PROBLEM STATEMENT -
Print the listing in its entirety and exactly, leaving out images.

****************

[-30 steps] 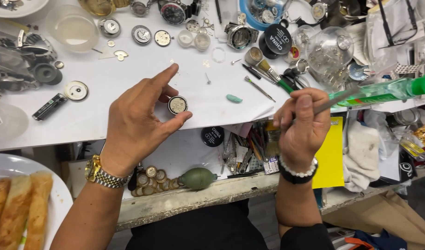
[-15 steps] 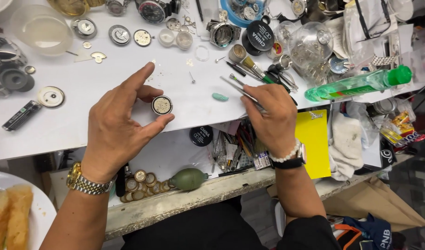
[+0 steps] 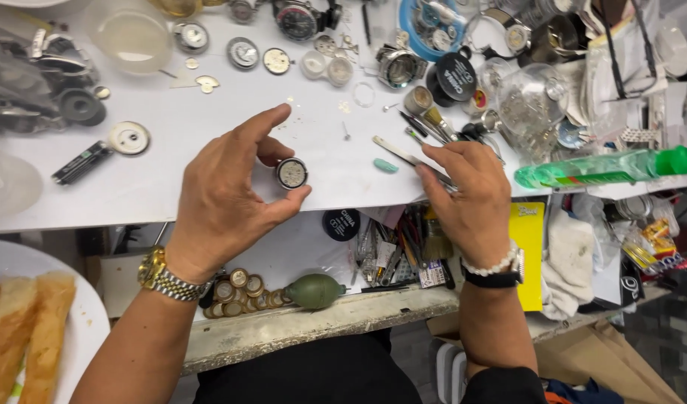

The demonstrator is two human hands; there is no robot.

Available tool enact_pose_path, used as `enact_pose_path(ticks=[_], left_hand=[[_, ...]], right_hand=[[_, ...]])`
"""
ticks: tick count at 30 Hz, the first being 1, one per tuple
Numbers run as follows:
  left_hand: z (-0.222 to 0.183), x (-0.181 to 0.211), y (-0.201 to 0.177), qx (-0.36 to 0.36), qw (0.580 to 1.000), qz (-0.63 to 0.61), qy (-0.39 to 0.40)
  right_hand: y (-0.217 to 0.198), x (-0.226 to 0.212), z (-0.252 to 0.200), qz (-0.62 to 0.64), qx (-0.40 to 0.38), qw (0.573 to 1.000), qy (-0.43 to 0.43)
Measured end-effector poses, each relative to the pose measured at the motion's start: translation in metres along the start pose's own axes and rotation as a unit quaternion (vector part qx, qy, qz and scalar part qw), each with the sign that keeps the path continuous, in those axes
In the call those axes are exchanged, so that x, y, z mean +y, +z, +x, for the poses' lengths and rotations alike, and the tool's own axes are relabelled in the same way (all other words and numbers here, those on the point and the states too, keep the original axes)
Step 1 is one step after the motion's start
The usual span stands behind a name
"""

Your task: Repairing a watch movement by using tweezers and a probe to precisely position tiny internal components on a cluttered workbench.

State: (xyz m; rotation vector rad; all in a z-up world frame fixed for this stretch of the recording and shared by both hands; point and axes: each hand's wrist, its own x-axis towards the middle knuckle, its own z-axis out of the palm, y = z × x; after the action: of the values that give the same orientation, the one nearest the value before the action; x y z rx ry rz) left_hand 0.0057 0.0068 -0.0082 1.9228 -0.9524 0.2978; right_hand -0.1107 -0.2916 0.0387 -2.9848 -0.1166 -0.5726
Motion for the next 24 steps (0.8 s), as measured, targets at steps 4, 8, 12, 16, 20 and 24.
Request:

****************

THE ANSWER -
[-30 steps] 
[-15 steps] 
[+0 steps] 

The demonstrator is two human hands; there is no robot.

Available tool enact_pose_path, used as `enact_pose_path(ticks=[_], left_hand=[[_, ...]], right_hand=[[_, ...]])`
"""
ticks: tick count at 30 Hz, the first being 1, one per tuple
Numbers run as follows:
  left_hand: z (-0.222 to 0.183), x (-0.181 to 0.211), y (-0.201 to 0.177), qx (-0.36 to 0.36), qw (0.580 to 1.000), qz (-0.63 to 0.61), qy (-0.39 to 0.40)
  right_hand: y (-0.217 to 0.198), x (-0.226 to 0.212), z (-0.252 to 0.200), qz (-0.62 to 0.64), qx (-0.40 to 0.38), qw (0.573 to 1.000), qy (-0.43 to 0.43)
Measured end-effector poses, each relative to the pose measured at the motion's start: translation in metres along the start pose's own axes and rotation as a unit quaternion (vector part qx, qy, qz and scalar part qw), each with the sign that keeps the path continuous, in those axes
In the call those axes are exchanged, so that x, y, z mean +y, +z, +x, for the poses' lengths and rotations alike, and the tool's own axes are relabelled in the same way (all other words and numbers here, those on the point and the states too, keep the original axes)
Step 1 is one step after the motion's start
The usual span stands behind a name
"""

Your task: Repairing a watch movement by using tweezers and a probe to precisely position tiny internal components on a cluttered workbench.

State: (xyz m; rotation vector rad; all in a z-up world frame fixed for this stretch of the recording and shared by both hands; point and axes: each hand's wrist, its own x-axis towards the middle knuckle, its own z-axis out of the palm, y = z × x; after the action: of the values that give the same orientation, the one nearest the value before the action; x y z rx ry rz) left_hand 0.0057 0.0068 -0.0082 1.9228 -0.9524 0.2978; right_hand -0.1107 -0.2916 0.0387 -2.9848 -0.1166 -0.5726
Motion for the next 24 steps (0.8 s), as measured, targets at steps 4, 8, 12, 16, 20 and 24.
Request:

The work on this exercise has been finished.